With a bit different accentuation it has also been a goal in our university to rely on Excel’s graphical objects. For years the Informatics II for non-IT students has used those to convey the essentials of programming with VBA. Lately, with the advent of educational programming languages, such as Scratch, our approach has been validated, as courses like Harvard’s CS50 also start with graphical objects now. In the present example graphical objects are complemented with Excel’s charts displaying the dynamics of the solution process.

Gauss-Jordan elimination in Excel/VBA. The use of matrix problems in Informatics II class

In our undergraduate Informatics II: VBA for non-IT students, class we do many computations on matrices – in order to let students reason algorithmically. As we start out, it’s good to show that a simple 12 row algorithm can solve linear equation systems by doing Gauss-Jordan elimination. Examples of subsequent test problems include: finding the number of elements between -3 and +3 amongst those above the main diagonal; finding the average of all positive elements of a matrix.

As a huge variety of such problems can be created, this is a topic that guarantees a thorough and genuine understanding of the code written – compared to other topics of the class, where a bigger proportion of material seems to be memorized, and not so thoroughly understood. This topic also gives a good incentive for streamlining testing – as literally hundreds problems can be handed out as WebCT tests; with students entering the multiple choice (again from amongst hundreds) answers after doing programming in Excel/VBA. In order to be sure of students’ comprehension of the topic, multiple tests have to be completed.

NPV and IRR in Execl/VBA

In our undergraduate Informatics II: VBA for non-IT students, class the financial indicator Net-Present-Value is programmed. This program also includes the counterpart, IRR, the difficulty of which also remains within the scope of this class.
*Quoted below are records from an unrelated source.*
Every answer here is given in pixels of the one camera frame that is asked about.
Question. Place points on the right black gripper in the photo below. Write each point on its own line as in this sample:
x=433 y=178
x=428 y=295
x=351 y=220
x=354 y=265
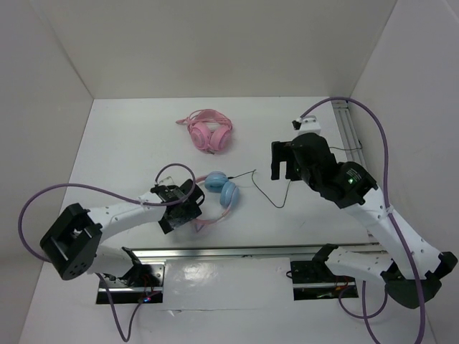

By the fourth semester, on which Informatics II is held, students have already taken the basic classes such as finance and statistics, so that no time needs to be used for conveying background information.

As IRR can have multiple values, one would have to start out with an initial guess. We take a value that would ensue from a too good to be true project: a version of our current project in which all the future cash flows occur at once (there is no discounting from the future) – thus purportedly overestimating IRR. We then start decreasing our estimation of IRR and at every step check whether we have arrived at a correct answer.